Would you output the entries below only from the line containing "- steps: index" through the line containing "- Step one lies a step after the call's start", exactly as they stand and with both ends included?

Dataset entries:
══════════

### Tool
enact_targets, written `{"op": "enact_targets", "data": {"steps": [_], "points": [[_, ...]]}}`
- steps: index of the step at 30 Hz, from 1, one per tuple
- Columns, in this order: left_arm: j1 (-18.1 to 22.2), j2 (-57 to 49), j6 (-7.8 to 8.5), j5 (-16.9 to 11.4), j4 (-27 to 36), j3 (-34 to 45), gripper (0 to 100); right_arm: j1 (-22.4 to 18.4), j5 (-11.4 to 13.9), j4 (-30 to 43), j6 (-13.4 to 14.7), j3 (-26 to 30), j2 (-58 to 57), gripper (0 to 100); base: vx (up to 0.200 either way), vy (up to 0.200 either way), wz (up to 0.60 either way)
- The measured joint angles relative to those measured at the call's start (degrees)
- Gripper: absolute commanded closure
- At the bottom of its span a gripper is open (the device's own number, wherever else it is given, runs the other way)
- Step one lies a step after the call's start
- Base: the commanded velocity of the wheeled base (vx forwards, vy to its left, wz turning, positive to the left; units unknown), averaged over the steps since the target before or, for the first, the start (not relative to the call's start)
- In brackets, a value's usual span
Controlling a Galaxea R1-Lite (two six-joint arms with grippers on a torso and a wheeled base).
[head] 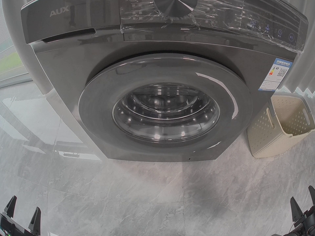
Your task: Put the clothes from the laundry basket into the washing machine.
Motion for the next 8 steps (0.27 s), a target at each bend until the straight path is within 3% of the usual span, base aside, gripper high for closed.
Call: {"op": "enact_targets", "data": {"steps": [8], "points": [[0.00,0.02,0.22,0.00,0.00,0.00,0,-0.46,0.07,0.00,-0.30,0.00,-1.57,0,0.000,0.000,0.00]]}}
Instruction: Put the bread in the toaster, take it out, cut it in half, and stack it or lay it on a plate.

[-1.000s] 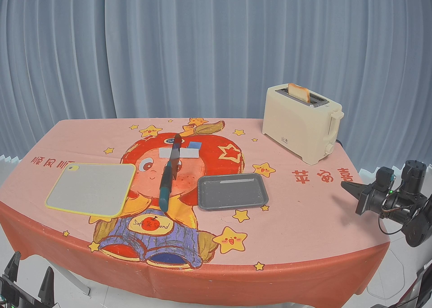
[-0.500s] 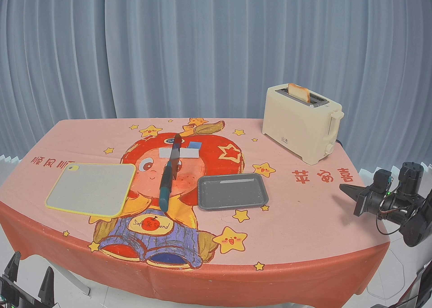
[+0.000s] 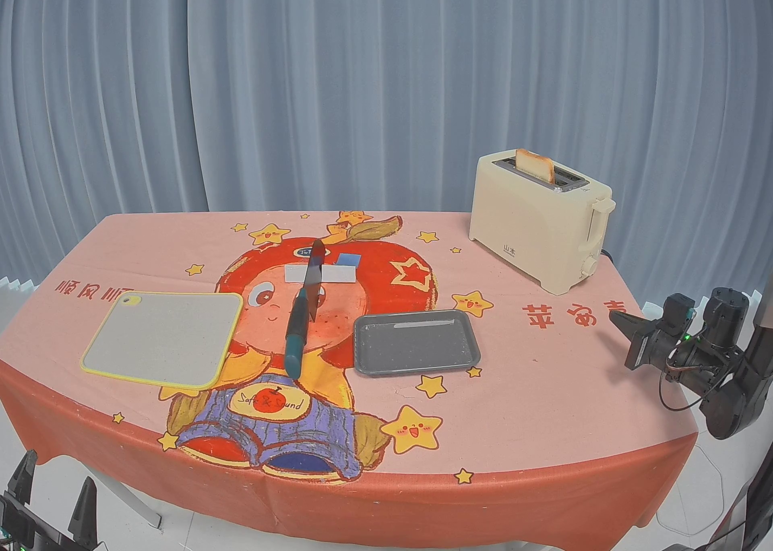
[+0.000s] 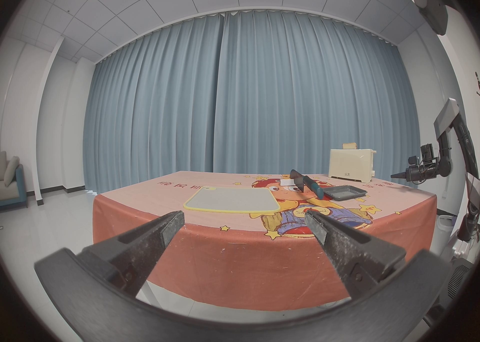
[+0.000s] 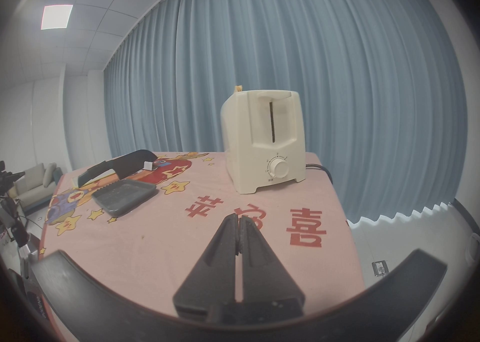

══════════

> [RESPONSE AREA]:
- steps: index of the step at 30 Hz, from 1, one per tuple
- Columns, in this order: left_arm: j1 (-18.1 to 22.2), j2 (-57 to 49), j6 (-7.8 to 8.5), j5 (-16.9 to 11.4), j4 (-27 to 36), j3 (-34 to 45), gripper (0 to 100); right_arm: j1 (-22.4 to 18.4), j5 (-11.4 to 13.9), j4 (-30 to 43), j6 (-13.4 to 14.7), j3 (-26 to 30), j2 (-58 to 57), gripper (0 to 100); base: vx (up to 0.200 either way), vy (up to 0.200 either way), wz (up to 0.60 either way)
- The measured joint angles relative to those measured at the call's start (degrees)
- Gripper: absolute commanded closure
- At the bottom of its span a gripper is open (the device's own number, wherever else it is given, runs the other way)
- Step one lies a step after the call's start

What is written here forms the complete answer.